Idle Problems.......reseting the IAC works for a while..
Idle Problems.......reseting the IAC works for a while..
I have an 89 Iroc with a rebuilt 350, now 355. Yesturday I just put a new alternator on the car and when I went to start it, it was running kind of rough. My father and I decided to readjust the tps sensor thinking that since the old alt. low voltage problem affected it somehow. After we adjusted that and went to start it, it idled at about a little over a 1000. So I proceded to reset the IAC. After doing that, the idle went back down to a little below 750 in park and a little below 600 in drive.
But here is my problem, turning the car off after getting it to idle correctly and than restarting it results in the car to idle up at over 1000 again. I have reset the IAC 3 times with the same result.
Going back to the TPS sensor, according to the tech article here it should be at .54 +-.075. Our lousy volt/ohm meter only gives me the .5 and it fluctuates from .4 to point 6. Which I assume would be correct seeing that .54 minus .075 would give me my .4 and .54 plus the .075 would give me .6. Although when I put it to WOT it doesn't go to 4.0 it only goes to 1.0. The chiltens book doesn't say anything about testing it at WOT, it just says adjust it to .54 at idle.
All the engine sensors have been replaced with a years time, majority coming this last winter/spring when we rebuilt the engine. Only sensor we havent replaced is the maf sensor.
Any help would be greatly appreciated!
Thanks a bunch,
Steve
But here is my problem, turning the car off after getting it to idle correctly and than restarting it results in the car to idle up at over 1000 again. I have reset the IAC 3 times with the same result.

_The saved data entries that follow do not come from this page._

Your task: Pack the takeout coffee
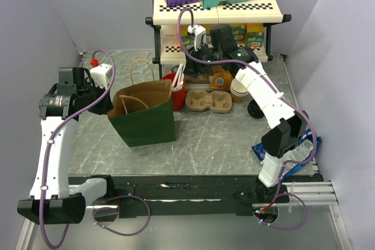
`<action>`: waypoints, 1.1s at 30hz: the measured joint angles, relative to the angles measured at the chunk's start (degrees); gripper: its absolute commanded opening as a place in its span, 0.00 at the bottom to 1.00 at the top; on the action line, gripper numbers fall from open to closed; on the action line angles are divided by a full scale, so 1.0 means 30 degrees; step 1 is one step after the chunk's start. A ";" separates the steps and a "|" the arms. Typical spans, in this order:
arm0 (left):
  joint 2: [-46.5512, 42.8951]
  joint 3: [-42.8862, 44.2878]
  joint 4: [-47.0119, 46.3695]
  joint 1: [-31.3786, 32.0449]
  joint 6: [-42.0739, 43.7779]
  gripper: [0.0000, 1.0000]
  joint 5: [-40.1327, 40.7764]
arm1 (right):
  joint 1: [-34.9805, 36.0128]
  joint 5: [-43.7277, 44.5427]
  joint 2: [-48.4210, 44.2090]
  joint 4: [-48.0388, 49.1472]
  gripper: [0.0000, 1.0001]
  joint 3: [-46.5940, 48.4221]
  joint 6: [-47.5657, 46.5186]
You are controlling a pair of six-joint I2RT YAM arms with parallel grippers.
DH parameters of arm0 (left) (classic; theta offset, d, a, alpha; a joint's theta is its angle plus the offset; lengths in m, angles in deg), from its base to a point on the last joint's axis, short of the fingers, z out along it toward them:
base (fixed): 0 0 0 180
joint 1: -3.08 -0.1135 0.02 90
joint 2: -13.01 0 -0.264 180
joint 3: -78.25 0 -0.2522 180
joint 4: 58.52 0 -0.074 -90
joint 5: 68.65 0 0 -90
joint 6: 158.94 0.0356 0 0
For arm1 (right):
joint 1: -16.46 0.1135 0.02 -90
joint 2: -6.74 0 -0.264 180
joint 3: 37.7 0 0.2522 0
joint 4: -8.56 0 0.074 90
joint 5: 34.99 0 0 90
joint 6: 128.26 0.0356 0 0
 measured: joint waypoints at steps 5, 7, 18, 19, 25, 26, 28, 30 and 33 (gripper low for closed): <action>-0.0284 0.0306 0.0627 -0.0270 0.0474 0.01 0.0765 | -0.0036 0.0262 0.0678 0.0066 0.55 0.0131 0.0000; -0.0386 0.0415 0.0707 -0.0342 0.0663 0.01 0.1049 | -0.0073 0.0248 0.0984 0.0080 0.55 0.0197 0.0000; -0.1035 0.0277 0.0721 -0.0495 0.0692 0.71 0.1887 | -0.0095 0.0423 0.1413 0.0816 0.52 0.0182 0.0022; -0.1071 0.0219 0.0685 -0.0495 0.0780 0.75 0.1902 | -0.0102 0.0576 0.1494 0.0918 0.51 0.0189 0.0080; -0.1392 0.0124 0.0342 -0.0503 0.0852 0.83 0.2739 | -0.0109 0.2477 0.2827 0.1348 0.48 0.0525 0.0452; -0.1537 0.0131 0.0204 -0.0503 0.0852 0.83 0.2856 | -0.0131 0.2769 0.3104 0.1348 0.48 0.0568 0.0503; -0.1785 0.0226 0.0051 -0.0503 0.0845 0.83 0.3060 | -0.0168 0.3133 0.3526 0.1370 0.48 0.0627 0.0590; -0.1916 0.0495 -0.0080 -0.0590 0.0809 0.83 0.3169 | -0.0291 0.3322 0.3942 0.1355 0.47 0.0627 0.0714; -0.1938 0.0707 -0.0277 -0.0831 0.0794 0.83 0.3271 | -0.0481 0.3293 0.4160 0.1421 0.47 0.0627 0.0794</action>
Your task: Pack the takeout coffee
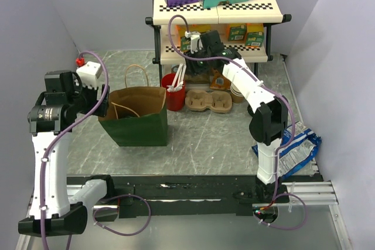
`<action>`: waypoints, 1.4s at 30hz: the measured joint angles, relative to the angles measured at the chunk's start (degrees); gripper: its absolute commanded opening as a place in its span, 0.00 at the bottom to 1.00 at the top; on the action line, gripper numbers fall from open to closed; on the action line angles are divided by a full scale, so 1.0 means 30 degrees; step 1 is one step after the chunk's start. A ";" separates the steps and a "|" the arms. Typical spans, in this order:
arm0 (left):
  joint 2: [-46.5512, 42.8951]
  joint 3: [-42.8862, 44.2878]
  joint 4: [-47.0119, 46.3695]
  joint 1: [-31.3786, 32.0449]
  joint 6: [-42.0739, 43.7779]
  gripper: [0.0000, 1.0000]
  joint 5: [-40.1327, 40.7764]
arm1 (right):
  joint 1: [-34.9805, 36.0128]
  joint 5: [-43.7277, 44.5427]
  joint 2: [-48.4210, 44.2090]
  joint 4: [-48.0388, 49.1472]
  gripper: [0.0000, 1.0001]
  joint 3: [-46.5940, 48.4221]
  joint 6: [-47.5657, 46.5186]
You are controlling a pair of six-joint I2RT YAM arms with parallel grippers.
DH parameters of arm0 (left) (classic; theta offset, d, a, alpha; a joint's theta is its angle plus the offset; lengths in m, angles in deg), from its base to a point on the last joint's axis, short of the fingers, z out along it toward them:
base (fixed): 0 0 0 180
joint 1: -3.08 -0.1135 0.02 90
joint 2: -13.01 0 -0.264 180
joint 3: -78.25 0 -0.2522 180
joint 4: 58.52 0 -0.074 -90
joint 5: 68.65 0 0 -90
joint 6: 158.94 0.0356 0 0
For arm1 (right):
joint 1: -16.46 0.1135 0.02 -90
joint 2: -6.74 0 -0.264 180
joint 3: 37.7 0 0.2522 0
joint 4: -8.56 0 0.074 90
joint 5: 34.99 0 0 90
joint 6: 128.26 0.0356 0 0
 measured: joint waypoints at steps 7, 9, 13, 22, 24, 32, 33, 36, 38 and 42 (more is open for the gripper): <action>0.0007 0.0022 -0.0036 -0.0597 -0.0007 0.83 -0.0007 | -0.0175 -0.0568 0.0029 0.1326 0.47 -0.0109 0.0255; 0.0036 0.0036 -0.0044 -0.0729 -0.0015 0.83 -0.0015 | -0.0175 -0.0787 0.0029 0.2055 0.47 -0.0444 0.0379; 0.0146 0.0036 -0.0051 -0.0882 -0.0015 0.83 -0.0066 | -0.0175 -0.0954 0.0029 0.2892 0.47 -0.1341 0.0721; 0.0350 0.0357 -0.0073 -0.1297 -0.0036 0.83 -0.0299 | -0.0175 -0.1107 0.0036 0.4422 0.44 -0.2091 0.1137; 0.0357 0.0357 -0.0073 -0.1377 -0.0058 0.83 -0.0364 | -0.0175 -0.1137 0.0036 0.4685 0.42 -0.2477 0.1311; 0.0510 0.0561 -0.0051 -0.1574 -0.0073 0.83 -0.0503 | -0.0175 -0.1122 0.0095 0.5158 0.31 -0.2543 0.1705; 0.0510 0.0590 -0.0066 -0.1581 -0.0073 0.83 -0.0510 | -0.0175 -0.1137 0.0087 0.5246 0.30 -0.2543 0.1698; 0.0510 0.0605 -0.0073 -0.1625 -0.0087 0.83 -0.0532 | -0.0175 -0.1137 0.0095 0.5362 0.27 -0.2543 0.1690; 0.0554 0.0605 -0.0073 -0.1668 -0.0087 0.83 -0.0612 | -0.0175 -0.1137 0.0095 0.5399 0.24 -0.2543 0.1683; 0.0685 0.0605 -0.0073 -0.1741 -0.0087 0.83 -0.0714 | -0.0175 -0.1144 0.0095 0.5421 0.13 -0.2543 0.1668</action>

Going back to the TPS sensor, according to the tech article here it should be at .54 +-.075. Our lousy volt/ohm meter only gives me the .5 and it fluctuates from .4 to point 6. Which I assume would be correct seeing that .54 minus .075 would give me my .4 and .54 plus the .075 would give me .6. Although when I put it to WOT it doesn't go to 4.0 it only goes to 1.0. The chiltens book doesn't say anything about testing it at WOT, it just says adjust it to .54 at idle.
All the engine sensors have been replaced with a years time, majority coming this last winter/spring when we rebuilt the engine. Only sensor we havent replaced is the maf sensor.
Any help would be greatly appreciated!
Thanks a bunch,
Steve
SPearson,
There are a couple things you might need to change.
First, adjust the throttle minimum air position AFTER the engine is fully warmed. If you set it cold, or before the CTS gets to 176°F, you're wasting your time since the ECM will be adding RPM and spark advance beyond the hot target idle speed.
After the air position is correct, set the TPS with a DMM with better resolution, and preferably one that is calibrated.
Realize that the ECM will idle the engine higher than target settings for up to a minute after it is started, even when at full temperature. Unless you want to do a major re-write of the PROM, there is little you can do to change this.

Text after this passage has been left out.